Il existe différentes versions du ranz dans les Alpes bernoises, fribourgeoises et vaudoises. La chanson, sous forme de simple mélodie est attestée dès 1545. Le ranz est alors un air populaire destiné à appeler le troupeau dans les alpages et calmer les vaches lors de la traite[4].

La musique notée d'une version du Ranz des vaches, Cantilena Helvetica, a été publiée en 1710 à Bâle par Théodore Zwinger dans un ouvrage médical : elle y figure en raison de ses effets sur la mélancolie, cités en 1688 dans une thèse de Johannes Hofer [3],[4],[6].

En 1813 deux publications distinctes sont éditées, à Lausanne et à Paris. Le pasteur Philippe Bridel [7] publie Le Conservatoire suisse ou Recueil complet des Étrennes Helvétiques à Lausanne. Un chapitre est consacré au Ranz des Vaches (pages 425 à 437). Il présente une partition notée et une version du texte en dix-neuf couplets, en patois et en français. À Paris, Georges Tarenne [8] publie Recherches sur les Ranz des Vaches ou sur les Chansons Pastorales des Bergers de la Suisse. Il y cite le Pasteur Bridel et édite la même version du Ranz des Vaches. Il cite aussi la version Hoffer/Zwinger comme étant la plus ancienne version imprimée.

En 1868 paraît à Vevey une édition des paroles, en patois et traduites en français, et de la musique notée du Ranz des vaches et de la Chanson des vignerons, accompagnées d'une notice rédigée par Louis Favrat. L'ouvrage est titré Armaillis et Vagnolans et illustré par Gustave Roux. Les gravures représentent la vie des armaillis sur l'alpage des Colombettes en Gruyère et du travail des vignerons sur les hauts de Vevey[9].

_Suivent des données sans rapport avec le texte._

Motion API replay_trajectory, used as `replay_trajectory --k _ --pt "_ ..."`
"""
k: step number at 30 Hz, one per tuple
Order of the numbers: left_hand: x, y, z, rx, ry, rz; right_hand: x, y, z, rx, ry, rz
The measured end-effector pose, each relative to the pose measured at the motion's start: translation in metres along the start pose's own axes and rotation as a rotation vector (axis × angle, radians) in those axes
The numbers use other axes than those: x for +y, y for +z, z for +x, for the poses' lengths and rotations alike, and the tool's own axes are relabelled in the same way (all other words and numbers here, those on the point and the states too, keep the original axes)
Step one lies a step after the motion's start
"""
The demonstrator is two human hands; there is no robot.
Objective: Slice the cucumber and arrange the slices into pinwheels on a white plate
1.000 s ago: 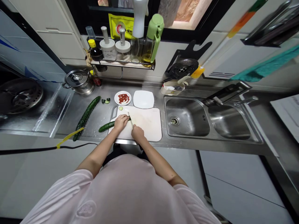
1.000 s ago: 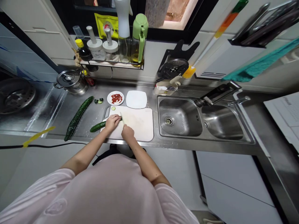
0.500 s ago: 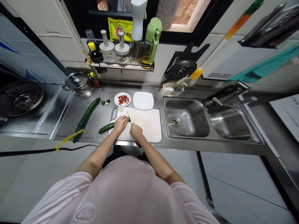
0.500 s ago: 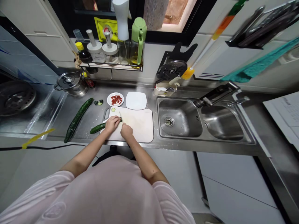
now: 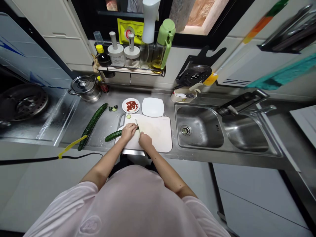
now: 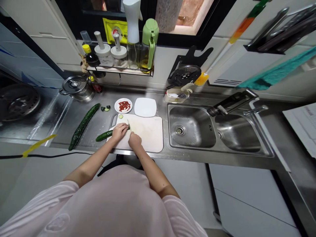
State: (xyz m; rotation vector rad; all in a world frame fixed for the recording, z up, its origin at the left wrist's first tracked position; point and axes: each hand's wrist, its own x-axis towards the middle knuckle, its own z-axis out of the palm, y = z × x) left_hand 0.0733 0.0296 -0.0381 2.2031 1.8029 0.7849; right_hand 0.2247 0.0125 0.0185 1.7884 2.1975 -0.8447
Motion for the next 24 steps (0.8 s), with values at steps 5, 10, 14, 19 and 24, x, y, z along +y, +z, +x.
replay_trajectory --k 5,10,14,19,24 --pt "-0.001 0.000 0.000 -0.006 0.007 0.000 -0.003 -0.004 0.007 0.001 0.002 0.012" --pt "-0.001 0.001 0.000 0.007 0.016 0.007 -0.006 -0.006 0.008 0.023 -0.003 0.003" --pt "0.001 -0.001 0.001 0.001 0.008 0.012 -0.004 -0.004 0.004 0.026 0.002 -0.012" --pt "0.004 -0.004 0.001 0.000 0.006 -0.001 0.003 0.004 -0.008 -0.007 0.013 -0.023" --pt "0.004 -0.004 0.001 0.009 0.002 -0.002 0.008 0.012 -0.017 -0.004 0.019 -0.024"
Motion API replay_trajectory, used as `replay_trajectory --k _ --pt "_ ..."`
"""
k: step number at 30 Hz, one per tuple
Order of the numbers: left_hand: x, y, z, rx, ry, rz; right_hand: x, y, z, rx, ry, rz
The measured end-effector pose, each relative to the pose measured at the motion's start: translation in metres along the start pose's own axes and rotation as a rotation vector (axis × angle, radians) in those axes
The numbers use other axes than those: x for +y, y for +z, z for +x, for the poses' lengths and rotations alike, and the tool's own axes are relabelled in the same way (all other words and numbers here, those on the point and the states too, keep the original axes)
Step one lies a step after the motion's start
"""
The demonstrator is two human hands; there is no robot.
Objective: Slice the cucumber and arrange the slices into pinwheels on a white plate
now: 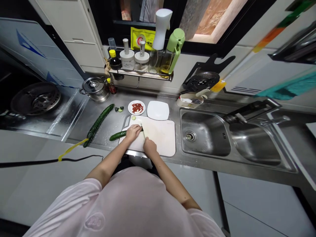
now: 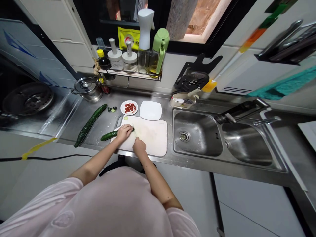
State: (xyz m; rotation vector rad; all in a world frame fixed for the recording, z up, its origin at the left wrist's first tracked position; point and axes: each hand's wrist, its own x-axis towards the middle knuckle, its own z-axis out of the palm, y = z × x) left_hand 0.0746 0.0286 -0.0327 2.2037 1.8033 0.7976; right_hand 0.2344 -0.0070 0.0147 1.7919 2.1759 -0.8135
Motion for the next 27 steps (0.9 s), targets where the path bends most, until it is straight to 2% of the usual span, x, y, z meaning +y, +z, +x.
replay_trajectory --k 14,27 --pt "-0.004 0.005 -0.001 -0.001 -0.003 0.008 -0.018 -0.017 0.029 0.020 -0.001 0.024" --pt "-0.003 0.005 -0.002 0.011 -0.001 0.010 -0.006 -0.002 0.008 0.016 0.019 -0.006"
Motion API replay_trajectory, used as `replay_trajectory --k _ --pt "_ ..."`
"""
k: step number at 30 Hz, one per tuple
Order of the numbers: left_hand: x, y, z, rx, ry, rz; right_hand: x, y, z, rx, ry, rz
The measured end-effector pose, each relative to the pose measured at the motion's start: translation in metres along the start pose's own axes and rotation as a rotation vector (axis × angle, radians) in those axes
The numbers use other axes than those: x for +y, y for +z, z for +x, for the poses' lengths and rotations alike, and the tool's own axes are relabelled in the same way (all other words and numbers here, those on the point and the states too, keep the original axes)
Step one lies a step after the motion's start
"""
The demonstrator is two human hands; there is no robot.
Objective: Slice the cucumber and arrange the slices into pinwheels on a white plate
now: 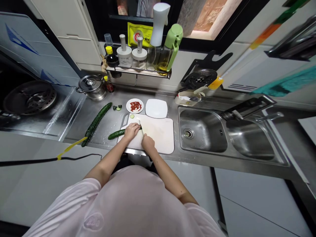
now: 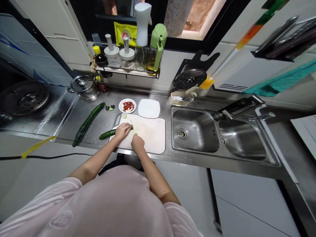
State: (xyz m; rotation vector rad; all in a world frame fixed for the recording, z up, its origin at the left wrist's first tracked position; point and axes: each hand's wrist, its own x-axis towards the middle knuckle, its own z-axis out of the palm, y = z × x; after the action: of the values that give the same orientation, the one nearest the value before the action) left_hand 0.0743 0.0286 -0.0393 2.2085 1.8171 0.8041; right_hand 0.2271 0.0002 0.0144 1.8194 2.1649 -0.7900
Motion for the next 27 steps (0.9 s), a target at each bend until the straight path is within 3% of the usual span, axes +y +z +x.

Le Ranz des vaches le plus connu aujourd'hui doit une grande part du renouveau de sa popularité aux différentes harmonisations de l'abbé Joseph Bovet, le compositeur du Vieux Chalet [10],[11]. Charles Jauquier, ténor suisse, a donné une interprétation du Ranz des vaches qui a fait l'objet de plusieurs enregistrements[12]. Une autre interprétation souvent citée est celle de Bernard Romanens, soliste de la Fête des Vignerons de 1977[13]. La Fête des Vignerons de Vevey qui accueille traditionnellement les armaillis et leur troupeau contribue à la célébration de ce chant très prisé du public. Outre l'interprétation de Bernard Romanens en 1977, on peut citer aussi Roger Cochard en 1955[1], Robert Colliard en 1927. Lors de la fête de 1999 les auteurs, François Rochaix (conception et mise en scène), François Debluë (livret) et Jost Meier (musique de l'automne) ont présenté la version complète de la chanson  interprétée cette année-ci en alternance par Pierre Brodard, Patrick Menoud et Vincent Brodard[14],[16],[15]  avec 19 couplets et choisi de jouer l'histoire du torrent, du curé, de la jolie servante et du fromage dans l'arène veveysanne.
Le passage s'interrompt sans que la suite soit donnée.